'The Master," Paul Thomas Anderson's fascinating film about the religious impulse and the nature of happiness, moves in mysterious ways. Though inspired by the life of Scientology founder L. Ron Hubbard, "The Master" isn't an indictment of him or of any self-
appointed guru. It's a surprisingly compassionate look at two people: A lost sheep and his shepherd.
It's true that Philip Seymour Hoffman, in a command performance as Lancaster Dodd, has Hubbard's debonair hairstyle and grandiloquent diction, smokes the man's favorite brand (Kools) and conducts aggressive interrogations that closely resemble Scientology's "auditing" methods (here dubbed "processing").
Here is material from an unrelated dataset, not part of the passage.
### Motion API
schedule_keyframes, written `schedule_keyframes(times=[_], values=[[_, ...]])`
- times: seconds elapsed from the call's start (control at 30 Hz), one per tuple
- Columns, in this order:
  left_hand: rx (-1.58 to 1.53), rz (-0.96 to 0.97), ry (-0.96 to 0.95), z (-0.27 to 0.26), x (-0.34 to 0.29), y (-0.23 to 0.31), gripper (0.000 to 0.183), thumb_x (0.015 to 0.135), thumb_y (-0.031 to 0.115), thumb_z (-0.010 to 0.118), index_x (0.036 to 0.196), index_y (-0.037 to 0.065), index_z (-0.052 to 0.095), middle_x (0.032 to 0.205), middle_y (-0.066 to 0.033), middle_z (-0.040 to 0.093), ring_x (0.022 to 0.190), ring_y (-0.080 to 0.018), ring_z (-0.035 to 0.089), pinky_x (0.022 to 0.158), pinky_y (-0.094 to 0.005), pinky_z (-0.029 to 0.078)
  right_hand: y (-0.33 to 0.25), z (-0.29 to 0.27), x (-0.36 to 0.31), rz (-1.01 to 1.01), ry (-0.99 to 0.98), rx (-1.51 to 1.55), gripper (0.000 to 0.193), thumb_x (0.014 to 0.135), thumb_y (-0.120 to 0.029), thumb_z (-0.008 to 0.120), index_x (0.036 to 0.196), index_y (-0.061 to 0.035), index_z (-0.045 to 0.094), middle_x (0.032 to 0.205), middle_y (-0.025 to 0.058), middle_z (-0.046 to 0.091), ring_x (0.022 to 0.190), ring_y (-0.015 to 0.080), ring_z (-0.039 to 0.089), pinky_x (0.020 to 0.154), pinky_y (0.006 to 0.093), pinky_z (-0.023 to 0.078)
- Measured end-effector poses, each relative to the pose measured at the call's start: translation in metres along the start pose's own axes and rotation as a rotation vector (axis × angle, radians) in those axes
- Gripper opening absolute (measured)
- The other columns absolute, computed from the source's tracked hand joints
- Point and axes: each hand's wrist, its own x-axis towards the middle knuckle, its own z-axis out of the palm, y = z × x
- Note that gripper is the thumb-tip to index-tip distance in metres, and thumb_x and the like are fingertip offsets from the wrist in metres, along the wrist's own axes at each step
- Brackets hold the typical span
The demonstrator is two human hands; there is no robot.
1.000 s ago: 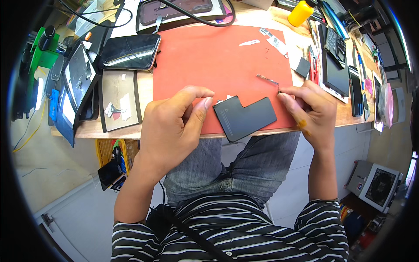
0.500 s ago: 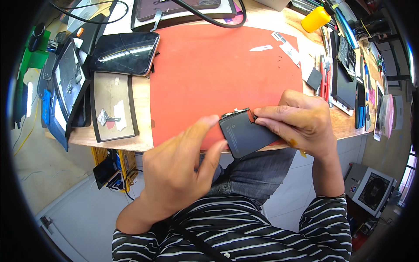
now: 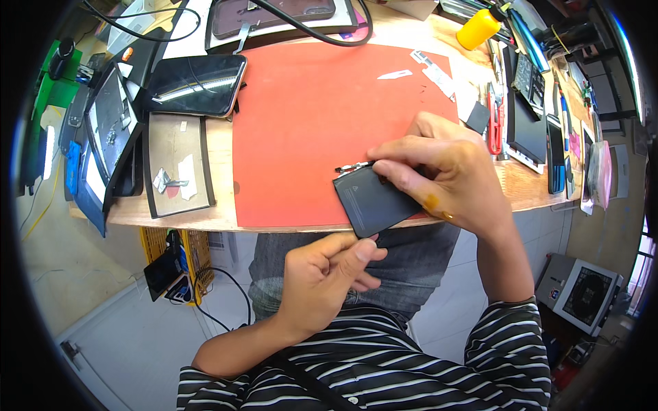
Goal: The person works at a cluttered electronics repair bench, handling a small black rectangular device. They open a drawer to retrieve soldering supplies, then use a soldering iron and solder wire to solder a connector on the device. After soldering, they place the iron back and inspect the device.
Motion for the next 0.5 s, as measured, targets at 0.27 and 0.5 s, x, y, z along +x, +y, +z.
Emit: schedule_keyframes(times=[0.27,0.5], values=[[-0.036,0.124,0.106,0.008,0.007,0.000,0.034,0.108,0.024,0.065,0.117,-0.008,0.070,0.097,-0.0181,0.078,0.077,-0.0192,0.077,0.066,-0.0279,0.063,-0.003,0.001,-0.001,0.100,-0.066,0.197,0.012,0.086,-0.009,0.083,0.098,-0.0068,0.083,0.075,-0.0006,0.063,0.062,0.0070,0.048,0.056,0.0261,0.036],[0.084,0.383,0.124,0.009,0.003,0.003,0.021,0.104,0.006,0.063,0.107,-0.013,0.072,0.094,-0.0219,0.076,0.076,-0.0262,0.078,0.068,-0.0332,0.067,-0.009,-0.011,-0.009,0.256,-0.063,0.534,0.011,0.086,-0.007,0.084,0.096,-0.0041,0.080,0.074,-0.0052,0.060,0.059,0.0008,0.041,0.053,0.0210,0.029]])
But Dodd isn't being mocked or debunked. Writer-director Anderson ("There Will Be Blood") has much bigger ideas than that.
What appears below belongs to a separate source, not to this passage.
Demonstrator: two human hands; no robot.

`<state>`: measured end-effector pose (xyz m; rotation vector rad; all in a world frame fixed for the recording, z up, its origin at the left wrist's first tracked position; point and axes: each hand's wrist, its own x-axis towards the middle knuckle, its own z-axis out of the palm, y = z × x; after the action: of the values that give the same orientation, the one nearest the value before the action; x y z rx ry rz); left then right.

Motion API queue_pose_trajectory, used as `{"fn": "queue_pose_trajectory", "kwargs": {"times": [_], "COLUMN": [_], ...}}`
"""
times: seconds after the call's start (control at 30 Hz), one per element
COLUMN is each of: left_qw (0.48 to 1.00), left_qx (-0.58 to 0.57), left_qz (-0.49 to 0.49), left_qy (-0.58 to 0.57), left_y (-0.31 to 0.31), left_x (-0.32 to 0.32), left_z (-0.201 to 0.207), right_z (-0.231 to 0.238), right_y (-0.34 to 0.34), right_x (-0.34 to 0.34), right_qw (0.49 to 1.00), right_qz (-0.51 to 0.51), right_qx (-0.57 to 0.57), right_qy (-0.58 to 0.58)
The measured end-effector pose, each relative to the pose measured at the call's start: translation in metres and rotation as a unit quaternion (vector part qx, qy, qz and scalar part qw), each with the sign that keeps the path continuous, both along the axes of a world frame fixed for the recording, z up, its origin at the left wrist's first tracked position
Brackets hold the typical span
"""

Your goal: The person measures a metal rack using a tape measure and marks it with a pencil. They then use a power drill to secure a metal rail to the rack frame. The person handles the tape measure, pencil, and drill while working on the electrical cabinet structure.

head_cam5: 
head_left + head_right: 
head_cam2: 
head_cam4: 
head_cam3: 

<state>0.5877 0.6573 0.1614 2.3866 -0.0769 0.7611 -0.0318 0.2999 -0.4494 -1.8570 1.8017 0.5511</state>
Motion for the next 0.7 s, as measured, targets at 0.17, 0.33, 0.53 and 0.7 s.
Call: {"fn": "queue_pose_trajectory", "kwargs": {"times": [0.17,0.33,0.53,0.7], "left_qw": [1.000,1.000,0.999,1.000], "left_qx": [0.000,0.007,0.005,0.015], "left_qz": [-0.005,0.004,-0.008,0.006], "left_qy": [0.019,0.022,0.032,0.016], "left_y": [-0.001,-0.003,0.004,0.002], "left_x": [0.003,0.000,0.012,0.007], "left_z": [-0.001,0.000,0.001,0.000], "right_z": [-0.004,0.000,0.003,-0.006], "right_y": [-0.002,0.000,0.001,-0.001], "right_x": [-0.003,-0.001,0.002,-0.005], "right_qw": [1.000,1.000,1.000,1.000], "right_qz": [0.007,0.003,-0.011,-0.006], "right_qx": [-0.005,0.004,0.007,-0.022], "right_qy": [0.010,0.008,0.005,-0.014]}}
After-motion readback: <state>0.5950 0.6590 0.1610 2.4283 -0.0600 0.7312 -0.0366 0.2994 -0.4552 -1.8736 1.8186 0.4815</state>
"The Master" focuses primarily on Freddie Quell, a traumatized World War II Navy man played with ferocious physicality by Joaquin Phoenix. Wrecked on homemade hooch, Freddie stumbles onto a yacht and sees Dodd, an odd-acting but prosperous-looking patriarch. Dodd, leading a new movement called The Cause, sees a potential convert. They're opposites: the spiritualist striving for a "state of perfect" and the near-animal with base instincts. And they attract: Against the wishes of Dodd's deceptively pleasant wife, Peggy (Amy Adams), the two become fraternally close, even borderline romantic.
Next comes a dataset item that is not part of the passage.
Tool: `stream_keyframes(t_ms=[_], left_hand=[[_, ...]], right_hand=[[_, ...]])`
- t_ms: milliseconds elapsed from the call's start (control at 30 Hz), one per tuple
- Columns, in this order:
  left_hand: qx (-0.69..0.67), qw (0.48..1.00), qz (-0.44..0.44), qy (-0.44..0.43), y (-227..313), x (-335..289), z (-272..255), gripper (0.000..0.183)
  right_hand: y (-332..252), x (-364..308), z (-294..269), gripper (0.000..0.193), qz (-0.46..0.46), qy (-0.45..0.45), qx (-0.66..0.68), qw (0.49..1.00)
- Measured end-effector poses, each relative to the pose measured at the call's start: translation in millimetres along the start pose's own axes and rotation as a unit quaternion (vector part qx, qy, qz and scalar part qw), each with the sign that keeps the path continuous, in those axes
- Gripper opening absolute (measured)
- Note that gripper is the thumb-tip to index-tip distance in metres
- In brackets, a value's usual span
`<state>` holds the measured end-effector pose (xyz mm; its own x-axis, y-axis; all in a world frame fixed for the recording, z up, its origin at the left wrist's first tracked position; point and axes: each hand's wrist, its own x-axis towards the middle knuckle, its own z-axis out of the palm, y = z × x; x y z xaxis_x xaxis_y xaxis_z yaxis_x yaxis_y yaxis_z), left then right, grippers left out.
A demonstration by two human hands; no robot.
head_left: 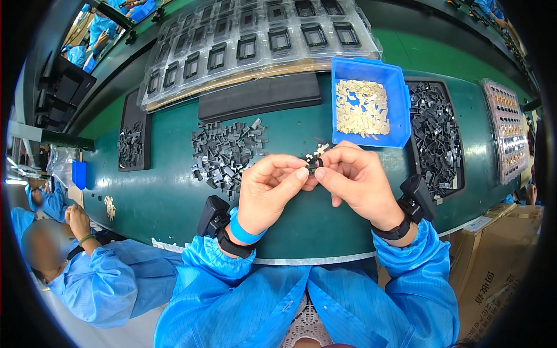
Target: Assembling small electronic and plastic components on a production line.
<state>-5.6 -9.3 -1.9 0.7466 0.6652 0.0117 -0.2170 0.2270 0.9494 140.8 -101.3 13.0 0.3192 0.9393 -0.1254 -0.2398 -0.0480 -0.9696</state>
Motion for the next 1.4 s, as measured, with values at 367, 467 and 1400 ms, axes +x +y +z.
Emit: stream_keyframes(t_ms=[367, 467, 1400], left_hand=[[-0.072, 0.994, -0.057, -0.056, -4, 3, -6, 0.016], [-0.143, 0.984, -0.081, -0.071, -3, 3, -7, 0.017], [-0.219, 0.964, -0.131, -0.077, -5, 4, -9, 0.016]], right_hand=[[-6, 3, -6, 0.013, 0.082, -0.085, 0.114, 0.986], [-8, 2, -6, 0.013, 0.089, -0.099, 0.137, 0.982], [-3, 0, 2, 0.017, -0.039, -0.057, 0.080, 0.994]])
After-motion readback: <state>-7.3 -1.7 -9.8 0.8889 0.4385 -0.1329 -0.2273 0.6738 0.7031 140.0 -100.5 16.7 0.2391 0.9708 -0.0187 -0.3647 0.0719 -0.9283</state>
As Freddie falls into Dodd's strange group (the gorgeous, dreamy cinematography comes from Mihai Malaimare Jr.), "The Master" avoids succumbing to its own weight, thanks to Hoffman and Phoenix, who are utterly compelling, endearing and frequently hilarious. They bicker, wrestle, get drunk, stomp off, embrace and start all over again. They really do complete each other.
Still, "The Master" asks a serious question: Could Dodd be both crackpot and savior, bull-slinger and truth-teller? Does the source of happiness matter, as long as you find it? In the end, issues of fraudulence and fakery evaporate as the movie floats into some higher, more ethereal realm.
PLOT A traumatized World War II vet falls under the spell of a Scientology-style guru. RATING R
PLAYING AT Area theaters
BOTTOM LINE Not an indictment of any religion, but a compassionate look at lost souls and the people who claim to hold the answers. Captivating, challenging and powerful.